● Exercise objective
Which of the lines in the data below contain the string "appear"? Copy each of them.

═════ Records provided ═════

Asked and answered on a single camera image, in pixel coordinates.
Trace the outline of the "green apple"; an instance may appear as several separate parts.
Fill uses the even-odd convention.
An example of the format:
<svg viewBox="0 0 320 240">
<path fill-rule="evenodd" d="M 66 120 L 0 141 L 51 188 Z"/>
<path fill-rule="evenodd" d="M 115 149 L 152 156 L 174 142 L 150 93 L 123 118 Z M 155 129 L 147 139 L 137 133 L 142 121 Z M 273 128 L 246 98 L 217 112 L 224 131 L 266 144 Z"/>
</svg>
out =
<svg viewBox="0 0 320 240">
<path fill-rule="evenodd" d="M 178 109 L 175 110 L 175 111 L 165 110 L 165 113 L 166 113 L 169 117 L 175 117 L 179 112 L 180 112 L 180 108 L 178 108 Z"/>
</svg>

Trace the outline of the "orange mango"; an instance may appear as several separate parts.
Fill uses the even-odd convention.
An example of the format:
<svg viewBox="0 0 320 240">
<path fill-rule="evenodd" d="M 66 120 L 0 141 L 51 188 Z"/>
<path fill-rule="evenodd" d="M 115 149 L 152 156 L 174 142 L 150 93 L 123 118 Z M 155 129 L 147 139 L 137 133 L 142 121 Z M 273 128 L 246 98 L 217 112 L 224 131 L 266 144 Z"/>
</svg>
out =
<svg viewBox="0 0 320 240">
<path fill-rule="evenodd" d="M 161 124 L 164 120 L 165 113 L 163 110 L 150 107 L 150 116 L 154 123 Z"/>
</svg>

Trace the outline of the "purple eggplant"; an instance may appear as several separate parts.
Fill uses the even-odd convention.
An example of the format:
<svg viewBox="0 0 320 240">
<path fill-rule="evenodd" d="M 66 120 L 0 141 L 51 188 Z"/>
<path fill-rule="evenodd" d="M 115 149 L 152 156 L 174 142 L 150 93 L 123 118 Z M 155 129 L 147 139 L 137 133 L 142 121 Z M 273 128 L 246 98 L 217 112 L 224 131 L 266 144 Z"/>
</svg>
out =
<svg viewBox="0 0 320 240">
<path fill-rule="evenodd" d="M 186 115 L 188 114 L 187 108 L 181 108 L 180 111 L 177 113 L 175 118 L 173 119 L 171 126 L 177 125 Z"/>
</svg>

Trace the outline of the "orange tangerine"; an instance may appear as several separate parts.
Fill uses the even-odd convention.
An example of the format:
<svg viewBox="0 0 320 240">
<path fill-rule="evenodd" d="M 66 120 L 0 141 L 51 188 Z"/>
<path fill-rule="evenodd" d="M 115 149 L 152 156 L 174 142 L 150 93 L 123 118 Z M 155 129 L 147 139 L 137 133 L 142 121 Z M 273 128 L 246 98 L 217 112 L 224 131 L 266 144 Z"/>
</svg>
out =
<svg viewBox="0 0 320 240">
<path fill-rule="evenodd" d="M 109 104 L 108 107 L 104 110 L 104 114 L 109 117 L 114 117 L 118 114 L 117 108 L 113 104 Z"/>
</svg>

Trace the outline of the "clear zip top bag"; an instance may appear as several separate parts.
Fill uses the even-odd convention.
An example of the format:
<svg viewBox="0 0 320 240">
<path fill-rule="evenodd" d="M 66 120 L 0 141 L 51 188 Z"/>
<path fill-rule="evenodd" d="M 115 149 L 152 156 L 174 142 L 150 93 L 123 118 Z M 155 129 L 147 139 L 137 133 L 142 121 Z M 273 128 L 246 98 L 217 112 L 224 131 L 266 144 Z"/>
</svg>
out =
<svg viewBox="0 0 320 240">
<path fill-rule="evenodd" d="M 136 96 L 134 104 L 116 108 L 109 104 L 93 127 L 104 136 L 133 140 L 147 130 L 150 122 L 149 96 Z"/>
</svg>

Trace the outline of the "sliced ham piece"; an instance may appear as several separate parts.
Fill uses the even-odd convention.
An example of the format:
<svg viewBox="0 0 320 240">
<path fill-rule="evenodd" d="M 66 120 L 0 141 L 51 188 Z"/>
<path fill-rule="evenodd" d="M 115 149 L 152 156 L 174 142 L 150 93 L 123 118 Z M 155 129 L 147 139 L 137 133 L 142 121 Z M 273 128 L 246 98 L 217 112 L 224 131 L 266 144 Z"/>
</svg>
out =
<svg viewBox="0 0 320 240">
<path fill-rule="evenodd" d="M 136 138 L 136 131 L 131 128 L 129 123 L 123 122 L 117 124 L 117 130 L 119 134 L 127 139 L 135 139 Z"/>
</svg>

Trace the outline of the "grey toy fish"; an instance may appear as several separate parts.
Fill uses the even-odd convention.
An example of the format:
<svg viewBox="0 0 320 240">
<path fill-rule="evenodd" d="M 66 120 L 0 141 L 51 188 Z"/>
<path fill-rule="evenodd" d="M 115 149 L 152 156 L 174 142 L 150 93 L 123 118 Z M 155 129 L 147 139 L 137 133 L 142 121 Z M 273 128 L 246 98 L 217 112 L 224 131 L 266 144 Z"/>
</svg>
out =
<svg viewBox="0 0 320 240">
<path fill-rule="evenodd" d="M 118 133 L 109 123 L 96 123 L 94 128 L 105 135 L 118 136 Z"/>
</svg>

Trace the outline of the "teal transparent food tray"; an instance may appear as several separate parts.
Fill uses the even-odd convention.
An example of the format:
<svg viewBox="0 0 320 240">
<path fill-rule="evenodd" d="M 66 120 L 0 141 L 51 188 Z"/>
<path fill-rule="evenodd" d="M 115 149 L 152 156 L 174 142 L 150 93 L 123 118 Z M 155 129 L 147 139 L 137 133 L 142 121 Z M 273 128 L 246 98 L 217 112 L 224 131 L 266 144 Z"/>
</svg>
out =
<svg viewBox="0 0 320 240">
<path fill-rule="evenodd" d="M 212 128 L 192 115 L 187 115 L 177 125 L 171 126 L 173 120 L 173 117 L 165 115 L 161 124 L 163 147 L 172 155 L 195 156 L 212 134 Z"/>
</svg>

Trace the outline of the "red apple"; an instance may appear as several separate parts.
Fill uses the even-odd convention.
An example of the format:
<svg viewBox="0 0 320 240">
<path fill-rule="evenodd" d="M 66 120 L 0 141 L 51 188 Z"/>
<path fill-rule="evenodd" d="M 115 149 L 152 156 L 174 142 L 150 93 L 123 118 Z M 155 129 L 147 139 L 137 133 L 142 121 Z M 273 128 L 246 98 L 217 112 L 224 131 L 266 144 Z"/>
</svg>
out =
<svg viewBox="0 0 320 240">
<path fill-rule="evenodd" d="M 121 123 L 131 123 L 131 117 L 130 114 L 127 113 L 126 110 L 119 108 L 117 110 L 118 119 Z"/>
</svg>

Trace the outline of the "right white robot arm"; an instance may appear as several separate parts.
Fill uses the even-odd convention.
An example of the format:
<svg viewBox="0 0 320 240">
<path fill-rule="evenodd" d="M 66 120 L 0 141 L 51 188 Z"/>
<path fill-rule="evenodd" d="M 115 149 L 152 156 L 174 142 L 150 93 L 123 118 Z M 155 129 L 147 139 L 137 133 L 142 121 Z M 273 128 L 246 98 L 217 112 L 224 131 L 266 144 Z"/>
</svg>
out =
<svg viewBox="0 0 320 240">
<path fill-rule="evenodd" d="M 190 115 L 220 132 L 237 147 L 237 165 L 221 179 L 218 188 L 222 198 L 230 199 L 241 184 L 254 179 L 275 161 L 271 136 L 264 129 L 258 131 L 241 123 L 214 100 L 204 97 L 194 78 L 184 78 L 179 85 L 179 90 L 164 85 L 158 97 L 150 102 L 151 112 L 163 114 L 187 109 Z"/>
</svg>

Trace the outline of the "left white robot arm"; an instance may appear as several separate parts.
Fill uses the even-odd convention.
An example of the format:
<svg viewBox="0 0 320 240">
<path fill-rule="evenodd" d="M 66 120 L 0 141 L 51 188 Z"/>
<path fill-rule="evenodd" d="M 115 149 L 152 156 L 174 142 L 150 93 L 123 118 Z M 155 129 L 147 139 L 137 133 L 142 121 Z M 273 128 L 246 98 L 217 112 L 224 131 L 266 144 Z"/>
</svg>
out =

═════

● Completed task
Trace the outline of the "green apple"; an instance may appear as several separate parts.
Trace the outline of the "orange mango"; an instance may appear as several separate parts.
Trace the outline of the "purple eggplant"; an instance may appear as several separate parts.
Trace the outline of the "orange tangerine"; an instance may appear as several separate parts.
Trace the outline of the "clear zip top bag"; an instance may appear as several separate parts.
Trace the outline of the "sliced ham piece"; an instance may appear as several separate parts.
Trace the outline of the "grey toy fish"; an instance may appear as several separate parts.
Trace the outline of the "teal transparent food tray"; an instance may appear as several separate parts.
Trace the outline of the "red apple"; an instance may appear as several separate parts.
Trace the outline of the "right white robot arm"; an instance may appear as several separate parts.
Trace the outline of the "left white robot arm"; an instance may appear as several separate parts.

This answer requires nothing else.